Irishman Kieran O’Hea has been appointed the new chief digital officer of Brisbane as part of the Australian city’s Economic Development Plan 2012 to 2031. Brisbane is the second city in the world to appoint a chief digital officer after New York City’s Mayor Bloomberg appointed Rachel Sterne to make the Big Apple America’s leading digital city.
Brisbane is already powering ahead with its digital city plans and some 22 city parks are to be enabled with free Wi-Fi.
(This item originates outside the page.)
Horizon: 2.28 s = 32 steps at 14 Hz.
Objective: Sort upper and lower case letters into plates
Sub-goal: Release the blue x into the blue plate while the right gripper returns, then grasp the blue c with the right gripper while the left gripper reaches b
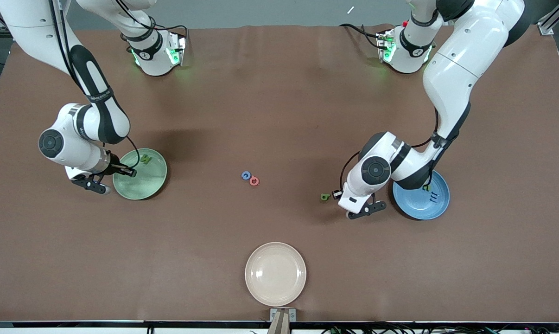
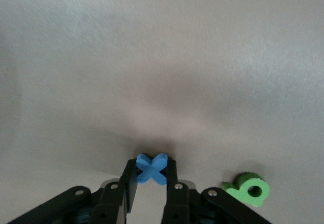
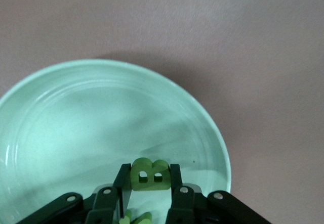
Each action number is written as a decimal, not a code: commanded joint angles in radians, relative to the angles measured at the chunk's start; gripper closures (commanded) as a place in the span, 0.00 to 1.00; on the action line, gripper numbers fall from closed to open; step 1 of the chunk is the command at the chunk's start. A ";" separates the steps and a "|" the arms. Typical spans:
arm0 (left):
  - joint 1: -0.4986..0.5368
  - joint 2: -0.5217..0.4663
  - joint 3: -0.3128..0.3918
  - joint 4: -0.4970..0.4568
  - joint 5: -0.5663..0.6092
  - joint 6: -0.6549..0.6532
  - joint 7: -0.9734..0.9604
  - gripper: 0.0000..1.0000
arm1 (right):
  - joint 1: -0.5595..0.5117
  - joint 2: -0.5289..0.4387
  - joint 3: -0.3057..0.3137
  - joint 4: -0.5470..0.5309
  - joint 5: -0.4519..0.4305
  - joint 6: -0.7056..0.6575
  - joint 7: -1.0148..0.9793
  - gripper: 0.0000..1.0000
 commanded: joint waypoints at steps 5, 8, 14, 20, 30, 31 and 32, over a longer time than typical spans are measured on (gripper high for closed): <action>0.122 -0.237 -0.034 -0.158 0.021 -0.111 0.156 0.89 | -0.010 0.001 0.014 -0.033 -0.004 0.005 -0.007 0.96; 0.301 -0.291 -0.120 -0.251 0.021 -0.111 0.300 0.89 | -0.010 0.003 0.014 -0.030 -0.004 -0.002 -0.003 0.35; 0.514 -0.264 -0.157 -0.327 0.057 -0.047 0.529 0.89 | 0.024 -0.008 0.022 0.144 0.008 -0.247 0.061 0.00; 0.547 -0.173 -0.155 -0.334 0.145 0.013 0.547 0.87 | 0.298 0.033 0.022 0.313 0.051 -0.301 0.511 0.00; 0.551 -0.202 -0.158 -0.329 0.145 -0.004 0.585 0.00 | 0.557 0.284 0.020 0.453 0.071 -0.056 0.981 0.00; 0.558 -0.232 -0.169 -0.325 0.133 -0.039 0.602 0.00 | 0.574 0.288 0.020 0.457 0.071 -0.051 1.010 0.00; 0.562 -0.248 -0.204 -0.315 0.123 -0.077 0.601 0.00 | 0.590 0.288 0.020 0.457 0.071 -0.048 1.030 0.00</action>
The city wants to deliver on its vision of being a modern, enterprising and self-assured city.
O’Hea, who helped develop and implement digital strategies for the European Commission for online projects worth €200m, will relocate from Ireland to Brisbane to take up the job.
O’Hea also developed the online strategy for Tourism Ireland.
“Mr O’Hea will implement and execute a strategy that boosts the city’s digital technology uptake and helps cut red tape for businesses dealing with council,” Brisbane’s Lord Mayor Graham Quirk said in a statement.
“Brisbane is growing on a world scale and so are our businesses; they’re the ones that recommended employing a chief digital officer to make it easier for them to do business with council in this 24/7 economy,” Quirk said.
The move follows an extensive and rigorous global search by Brisbane’s authorities.
In a move that should make Irish Government policy-makers, as well as town and city managers in Ireland take note, O’Hea is being tasked with engaging with stakeholders, industry associations and businesses to scope out Brisbane’s digital landscape and ensure they are using technology efficiently and encouraging further digital uptake.
Secondly, he will be responsible for making Brisbane a recognised hub for developing successful digital businesses; and thirdly, a focus on building capacity for Brisbane’s digital economy.
The new position will sit within Brisbane’s economic development agency, Brisbane Marketing.
Advantages presented by the digital economy
Brisbane Marketing CEO John Aitken said there was an opportunity for Brisbane to better capture the advantages presented by the digital economy.
“By recognising the city’s existing and emerging digital industry and providing a direction and vision for uptake of digital technologies, we will reinforce Brisbane as Australia’s new-world city,” Aitken said.
Brisbane advertising executive Adam Penberthy said the number of businesses who thought digital was just about having a website and social media presence was "staggering".
“The issue for Brisbane businesses lies in that there’s no co-ordinated effort to attract funding to the city for growth in the digital sector, investment in new initiatives, and practical turn-key solutions for mum-and-dad businesses, helping them to go digital,” Penberthy said.
“The chief digital officer role will critically help open the eyes of the small to medium business sector, providing them with new ideas to digitise their businesses, working not only at a local level but on a global level, while also improving business efficiencies, promotion, product innovation and collaboration through a greater digital footprint.”
A report released by Deloitte Access Economics in August last year compared the economic value of the internet as a rival to iron-ore exports.
The report estimated that the internet contributed AUS$50bn, or 3.6pc, of Australia’s gross domestic product in 2010, and the internet’s future contribution to its GDP will grow by about 7pc a year to reach AUS$70bn by 2016.
The shift in value is attributed to the use of internet for efficiency and productivity in supply management, finance, email and communications, and reaching out to new customers via internet channels and interactive websites.